Trata-se de um filme refletidor infravermelho de polímero metalizado, que regula o calor por meio de estruturas metálicas ajustáveis, que podem se separar umas das outras ou se reunir, de acordo com os níveis de tensão. “As ilhas de metal em nosso compósito [materiais formados pela união de outros materiais] ficam próximas umas das outras quando o material é relaxado, e se separam quando ele é esticado, permitindo o controlar a reflexão e transmissão de luz infravermelha ou dissipação de calor”, explica, em comunicado, Alon Gorodetsky, professor de engenharia química e biomolecular da UCI. “O mecanismo é parecido ao de expansão e contração de cromatóforos na pele de uma lula.”
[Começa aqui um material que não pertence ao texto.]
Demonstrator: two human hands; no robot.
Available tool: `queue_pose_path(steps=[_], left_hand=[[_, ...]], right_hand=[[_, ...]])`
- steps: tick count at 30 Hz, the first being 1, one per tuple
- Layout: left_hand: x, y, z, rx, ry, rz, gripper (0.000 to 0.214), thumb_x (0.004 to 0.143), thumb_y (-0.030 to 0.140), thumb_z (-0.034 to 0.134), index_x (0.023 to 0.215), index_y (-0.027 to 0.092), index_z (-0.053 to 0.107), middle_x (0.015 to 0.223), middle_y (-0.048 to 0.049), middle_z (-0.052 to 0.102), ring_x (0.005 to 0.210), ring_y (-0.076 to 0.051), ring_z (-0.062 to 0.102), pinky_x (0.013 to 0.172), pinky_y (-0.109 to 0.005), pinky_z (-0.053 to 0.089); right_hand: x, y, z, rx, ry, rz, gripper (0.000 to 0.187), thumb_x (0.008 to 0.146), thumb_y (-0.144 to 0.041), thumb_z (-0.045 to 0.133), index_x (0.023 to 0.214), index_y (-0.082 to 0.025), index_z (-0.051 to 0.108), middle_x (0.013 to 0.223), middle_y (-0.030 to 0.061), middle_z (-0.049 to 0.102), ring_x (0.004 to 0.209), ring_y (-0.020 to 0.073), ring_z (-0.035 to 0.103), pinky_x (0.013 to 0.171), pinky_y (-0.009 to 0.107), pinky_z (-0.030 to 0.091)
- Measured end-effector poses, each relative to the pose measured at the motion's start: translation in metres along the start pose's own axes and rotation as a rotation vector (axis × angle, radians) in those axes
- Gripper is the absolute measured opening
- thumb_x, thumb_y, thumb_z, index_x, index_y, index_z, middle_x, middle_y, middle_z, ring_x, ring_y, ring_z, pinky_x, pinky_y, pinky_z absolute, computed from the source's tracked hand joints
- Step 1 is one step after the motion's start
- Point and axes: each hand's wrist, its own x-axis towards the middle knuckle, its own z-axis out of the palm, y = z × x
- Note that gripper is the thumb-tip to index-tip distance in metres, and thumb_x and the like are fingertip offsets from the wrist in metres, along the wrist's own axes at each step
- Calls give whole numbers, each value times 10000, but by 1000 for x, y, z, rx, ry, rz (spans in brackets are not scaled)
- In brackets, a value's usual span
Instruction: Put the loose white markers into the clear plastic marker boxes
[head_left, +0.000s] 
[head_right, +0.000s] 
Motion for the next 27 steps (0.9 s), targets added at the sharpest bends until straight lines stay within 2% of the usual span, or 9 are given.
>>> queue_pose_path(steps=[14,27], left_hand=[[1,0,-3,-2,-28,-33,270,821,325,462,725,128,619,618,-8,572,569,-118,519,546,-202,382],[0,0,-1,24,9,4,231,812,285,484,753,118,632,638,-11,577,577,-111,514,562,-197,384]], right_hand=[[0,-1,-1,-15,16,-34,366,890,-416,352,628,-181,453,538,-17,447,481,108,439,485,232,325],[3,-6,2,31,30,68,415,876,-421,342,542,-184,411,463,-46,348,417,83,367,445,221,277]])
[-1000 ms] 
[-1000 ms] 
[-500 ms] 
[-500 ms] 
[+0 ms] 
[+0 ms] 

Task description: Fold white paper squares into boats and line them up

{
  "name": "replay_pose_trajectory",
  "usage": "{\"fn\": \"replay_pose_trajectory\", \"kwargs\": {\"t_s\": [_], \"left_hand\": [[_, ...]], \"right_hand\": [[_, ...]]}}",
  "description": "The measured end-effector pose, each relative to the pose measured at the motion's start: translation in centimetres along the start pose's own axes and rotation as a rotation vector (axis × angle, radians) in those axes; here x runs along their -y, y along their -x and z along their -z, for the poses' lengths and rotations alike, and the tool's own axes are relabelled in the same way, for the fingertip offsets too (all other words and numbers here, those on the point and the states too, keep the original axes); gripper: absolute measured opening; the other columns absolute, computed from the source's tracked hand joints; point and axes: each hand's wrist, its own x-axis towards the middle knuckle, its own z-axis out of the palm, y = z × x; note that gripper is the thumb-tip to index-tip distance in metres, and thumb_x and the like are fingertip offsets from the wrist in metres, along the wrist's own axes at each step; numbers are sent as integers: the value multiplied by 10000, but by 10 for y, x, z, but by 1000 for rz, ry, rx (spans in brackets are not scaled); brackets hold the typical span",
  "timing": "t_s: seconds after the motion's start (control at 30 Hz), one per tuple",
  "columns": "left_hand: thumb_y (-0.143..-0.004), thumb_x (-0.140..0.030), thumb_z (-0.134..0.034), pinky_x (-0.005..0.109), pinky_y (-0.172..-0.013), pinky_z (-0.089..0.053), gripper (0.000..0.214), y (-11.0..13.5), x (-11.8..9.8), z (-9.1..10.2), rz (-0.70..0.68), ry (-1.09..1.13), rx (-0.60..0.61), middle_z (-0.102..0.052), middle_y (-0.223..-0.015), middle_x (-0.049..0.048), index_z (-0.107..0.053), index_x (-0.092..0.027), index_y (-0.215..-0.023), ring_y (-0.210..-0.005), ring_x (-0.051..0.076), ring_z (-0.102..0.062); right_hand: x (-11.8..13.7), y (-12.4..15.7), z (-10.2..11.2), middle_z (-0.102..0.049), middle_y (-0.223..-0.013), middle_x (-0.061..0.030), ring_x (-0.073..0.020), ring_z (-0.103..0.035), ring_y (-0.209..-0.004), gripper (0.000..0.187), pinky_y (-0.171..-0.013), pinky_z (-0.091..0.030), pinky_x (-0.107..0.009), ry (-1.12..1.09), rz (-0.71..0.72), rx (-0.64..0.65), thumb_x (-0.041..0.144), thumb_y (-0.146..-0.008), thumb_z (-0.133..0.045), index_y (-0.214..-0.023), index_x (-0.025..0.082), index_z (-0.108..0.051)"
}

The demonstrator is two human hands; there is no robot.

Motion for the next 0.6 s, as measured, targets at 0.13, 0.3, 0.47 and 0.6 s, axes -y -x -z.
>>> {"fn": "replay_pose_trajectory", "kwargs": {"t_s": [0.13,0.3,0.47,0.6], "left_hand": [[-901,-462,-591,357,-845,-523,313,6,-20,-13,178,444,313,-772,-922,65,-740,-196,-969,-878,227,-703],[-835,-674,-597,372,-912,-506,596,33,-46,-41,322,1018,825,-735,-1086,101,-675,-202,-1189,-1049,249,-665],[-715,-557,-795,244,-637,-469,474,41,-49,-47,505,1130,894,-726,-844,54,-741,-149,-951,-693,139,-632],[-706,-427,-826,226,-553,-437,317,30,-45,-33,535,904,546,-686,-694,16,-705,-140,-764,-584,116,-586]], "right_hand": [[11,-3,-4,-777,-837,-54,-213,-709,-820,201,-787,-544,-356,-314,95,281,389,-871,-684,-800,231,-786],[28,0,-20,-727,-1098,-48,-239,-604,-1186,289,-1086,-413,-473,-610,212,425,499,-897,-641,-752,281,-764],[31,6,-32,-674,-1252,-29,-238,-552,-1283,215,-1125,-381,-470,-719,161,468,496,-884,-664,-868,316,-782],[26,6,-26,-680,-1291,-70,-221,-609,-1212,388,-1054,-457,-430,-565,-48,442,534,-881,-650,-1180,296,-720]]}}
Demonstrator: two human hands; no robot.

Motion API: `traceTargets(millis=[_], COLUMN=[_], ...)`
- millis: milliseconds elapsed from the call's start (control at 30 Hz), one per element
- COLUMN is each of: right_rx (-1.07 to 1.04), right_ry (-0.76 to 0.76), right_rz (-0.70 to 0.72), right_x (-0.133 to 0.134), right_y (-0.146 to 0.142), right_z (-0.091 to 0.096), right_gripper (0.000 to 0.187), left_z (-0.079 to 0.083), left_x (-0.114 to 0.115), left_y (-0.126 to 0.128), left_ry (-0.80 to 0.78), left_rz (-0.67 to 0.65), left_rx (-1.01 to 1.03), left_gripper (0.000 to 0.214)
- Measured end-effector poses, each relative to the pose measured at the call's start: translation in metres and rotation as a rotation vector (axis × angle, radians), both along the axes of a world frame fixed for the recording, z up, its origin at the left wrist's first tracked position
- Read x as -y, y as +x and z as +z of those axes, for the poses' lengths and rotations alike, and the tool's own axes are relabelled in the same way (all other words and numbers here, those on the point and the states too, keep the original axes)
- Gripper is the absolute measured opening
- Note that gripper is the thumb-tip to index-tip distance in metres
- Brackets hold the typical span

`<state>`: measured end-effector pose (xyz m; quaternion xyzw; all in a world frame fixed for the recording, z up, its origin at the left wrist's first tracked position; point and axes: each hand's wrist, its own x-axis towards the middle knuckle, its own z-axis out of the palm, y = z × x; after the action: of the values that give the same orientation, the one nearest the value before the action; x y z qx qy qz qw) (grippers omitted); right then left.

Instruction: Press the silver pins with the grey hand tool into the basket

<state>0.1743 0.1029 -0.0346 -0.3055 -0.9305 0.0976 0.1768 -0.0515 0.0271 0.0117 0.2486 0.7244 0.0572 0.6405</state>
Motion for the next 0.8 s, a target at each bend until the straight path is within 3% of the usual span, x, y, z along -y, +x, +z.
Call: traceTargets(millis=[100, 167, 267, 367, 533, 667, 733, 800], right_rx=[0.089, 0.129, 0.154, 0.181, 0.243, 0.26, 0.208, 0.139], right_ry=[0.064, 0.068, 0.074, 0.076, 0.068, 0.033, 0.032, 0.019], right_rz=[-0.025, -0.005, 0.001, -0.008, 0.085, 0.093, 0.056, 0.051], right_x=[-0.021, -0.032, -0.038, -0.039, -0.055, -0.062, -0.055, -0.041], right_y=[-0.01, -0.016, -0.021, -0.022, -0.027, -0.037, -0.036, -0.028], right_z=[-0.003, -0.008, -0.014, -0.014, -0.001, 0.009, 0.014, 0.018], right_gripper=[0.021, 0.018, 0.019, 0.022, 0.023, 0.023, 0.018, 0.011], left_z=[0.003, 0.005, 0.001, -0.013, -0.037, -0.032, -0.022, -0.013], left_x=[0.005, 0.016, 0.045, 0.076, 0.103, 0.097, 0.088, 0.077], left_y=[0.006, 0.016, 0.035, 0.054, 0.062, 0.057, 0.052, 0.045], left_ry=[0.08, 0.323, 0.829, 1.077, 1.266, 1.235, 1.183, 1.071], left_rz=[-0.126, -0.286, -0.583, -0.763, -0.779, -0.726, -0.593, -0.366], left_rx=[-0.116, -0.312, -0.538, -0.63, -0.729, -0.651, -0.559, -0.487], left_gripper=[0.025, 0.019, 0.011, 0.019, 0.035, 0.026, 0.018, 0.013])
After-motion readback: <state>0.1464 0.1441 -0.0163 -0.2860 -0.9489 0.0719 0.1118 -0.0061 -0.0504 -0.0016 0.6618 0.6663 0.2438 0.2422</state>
São as mudanças no tamanho dos cromatóforos (células cujo interior contém pigmentos que refletem a luz, dando-lhes cor) que faz com que as lulas consigam se camuflar. Foi tentando imitar essa abordagem que o time de pesquisadores conseguiu criar um material com “termorregulação ajustável”, segundo estudo publicado na última segunda-feira (28) no periódico Nature Sustainability.

Para comprovar que o filme podia controlar a temperatura de um recipiente, os cientistas fizeram testes em xícaras de café. Eles foram capazes de prever as mudanças na temperatura dos copos com precisão, mostrando como o material é estável e eficaz.

O método de produção do filme também é um ponto importante da invenção. Para fabricar o material, é preciso depositar um filme de cobre em um substrato reutilizável, como uma folha de alumínio, e depois pulverizar com várias camadas de polímero, tomando o tamanho que for necessário. As matérias-primas usadas na produção do forro (cobre e borracha) são bem acessíveis, podendo custar cerca de US$ 0,01 por metro quadrado.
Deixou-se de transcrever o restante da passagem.